* WORK ORDER
Your answer should be the lines from the start of the records through the line with "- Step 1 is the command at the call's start", copied word for word.
======== SOURCE DATA ========
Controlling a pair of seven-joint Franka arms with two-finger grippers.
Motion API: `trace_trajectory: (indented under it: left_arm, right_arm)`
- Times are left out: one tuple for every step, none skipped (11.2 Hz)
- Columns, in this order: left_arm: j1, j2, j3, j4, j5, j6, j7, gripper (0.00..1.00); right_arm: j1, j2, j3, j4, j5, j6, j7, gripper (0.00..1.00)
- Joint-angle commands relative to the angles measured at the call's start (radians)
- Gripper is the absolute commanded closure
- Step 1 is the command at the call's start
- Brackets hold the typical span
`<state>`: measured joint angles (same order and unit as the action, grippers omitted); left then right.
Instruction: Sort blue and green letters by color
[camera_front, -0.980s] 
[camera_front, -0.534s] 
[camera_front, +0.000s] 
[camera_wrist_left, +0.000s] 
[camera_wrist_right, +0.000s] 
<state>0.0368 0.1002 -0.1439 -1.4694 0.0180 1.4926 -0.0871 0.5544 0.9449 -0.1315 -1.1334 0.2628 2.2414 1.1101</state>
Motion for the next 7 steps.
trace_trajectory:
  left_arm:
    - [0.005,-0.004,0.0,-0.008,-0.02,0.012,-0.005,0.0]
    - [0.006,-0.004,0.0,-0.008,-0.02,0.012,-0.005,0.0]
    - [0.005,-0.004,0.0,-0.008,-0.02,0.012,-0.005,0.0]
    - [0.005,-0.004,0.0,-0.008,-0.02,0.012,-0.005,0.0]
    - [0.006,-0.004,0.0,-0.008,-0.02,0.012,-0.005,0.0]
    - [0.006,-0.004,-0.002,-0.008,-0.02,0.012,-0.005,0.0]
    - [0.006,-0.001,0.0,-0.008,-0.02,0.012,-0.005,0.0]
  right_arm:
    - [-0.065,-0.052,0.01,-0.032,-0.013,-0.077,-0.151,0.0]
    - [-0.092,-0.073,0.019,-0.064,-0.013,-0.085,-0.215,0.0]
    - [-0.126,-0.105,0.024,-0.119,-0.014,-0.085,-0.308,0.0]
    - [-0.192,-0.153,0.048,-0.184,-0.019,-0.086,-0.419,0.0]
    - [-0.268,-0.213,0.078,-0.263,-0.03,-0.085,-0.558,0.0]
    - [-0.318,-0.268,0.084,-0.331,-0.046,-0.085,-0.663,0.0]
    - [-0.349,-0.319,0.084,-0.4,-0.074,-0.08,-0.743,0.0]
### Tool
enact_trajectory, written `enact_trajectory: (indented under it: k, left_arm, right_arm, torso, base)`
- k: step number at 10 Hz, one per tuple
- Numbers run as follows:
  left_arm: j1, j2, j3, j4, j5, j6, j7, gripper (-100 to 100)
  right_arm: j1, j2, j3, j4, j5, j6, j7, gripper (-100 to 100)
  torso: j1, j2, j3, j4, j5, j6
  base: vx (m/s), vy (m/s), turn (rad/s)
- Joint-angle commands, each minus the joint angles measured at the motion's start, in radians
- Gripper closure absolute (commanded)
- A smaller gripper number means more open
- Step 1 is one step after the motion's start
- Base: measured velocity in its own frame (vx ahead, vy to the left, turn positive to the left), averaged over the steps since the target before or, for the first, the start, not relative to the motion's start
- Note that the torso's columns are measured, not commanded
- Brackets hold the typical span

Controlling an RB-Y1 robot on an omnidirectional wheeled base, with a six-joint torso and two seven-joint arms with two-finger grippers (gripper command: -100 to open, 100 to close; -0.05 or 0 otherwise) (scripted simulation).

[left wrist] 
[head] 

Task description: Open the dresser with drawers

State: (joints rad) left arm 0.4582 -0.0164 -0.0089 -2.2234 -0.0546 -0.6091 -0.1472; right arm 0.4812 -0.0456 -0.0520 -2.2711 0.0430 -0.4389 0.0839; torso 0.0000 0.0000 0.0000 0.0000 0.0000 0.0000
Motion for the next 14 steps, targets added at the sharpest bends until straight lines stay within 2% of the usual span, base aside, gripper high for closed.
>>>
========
* SOLUTION
Controlling a pair of seven-joint Franka arms with two-finger grippers.
Motion API: `trace_trajectory: (indented under it: left_arm, right_arm)`
- Times are left out: one tuple for every step, none skipped (11.2 Hz)
- Columns, in this order: left_arm: j1, j2, j3, j4, j5, j6, j7, gripper (0.00..1.00); right_arm: j1, j2, j3, j4, j5, j6, j7, gripper (0.00..1.00)
- Joint-angle commands relative to the angles measured at the call's start (radians)
- Gripper is the absolute commanded closure
- Step 1 is the command at the call's start

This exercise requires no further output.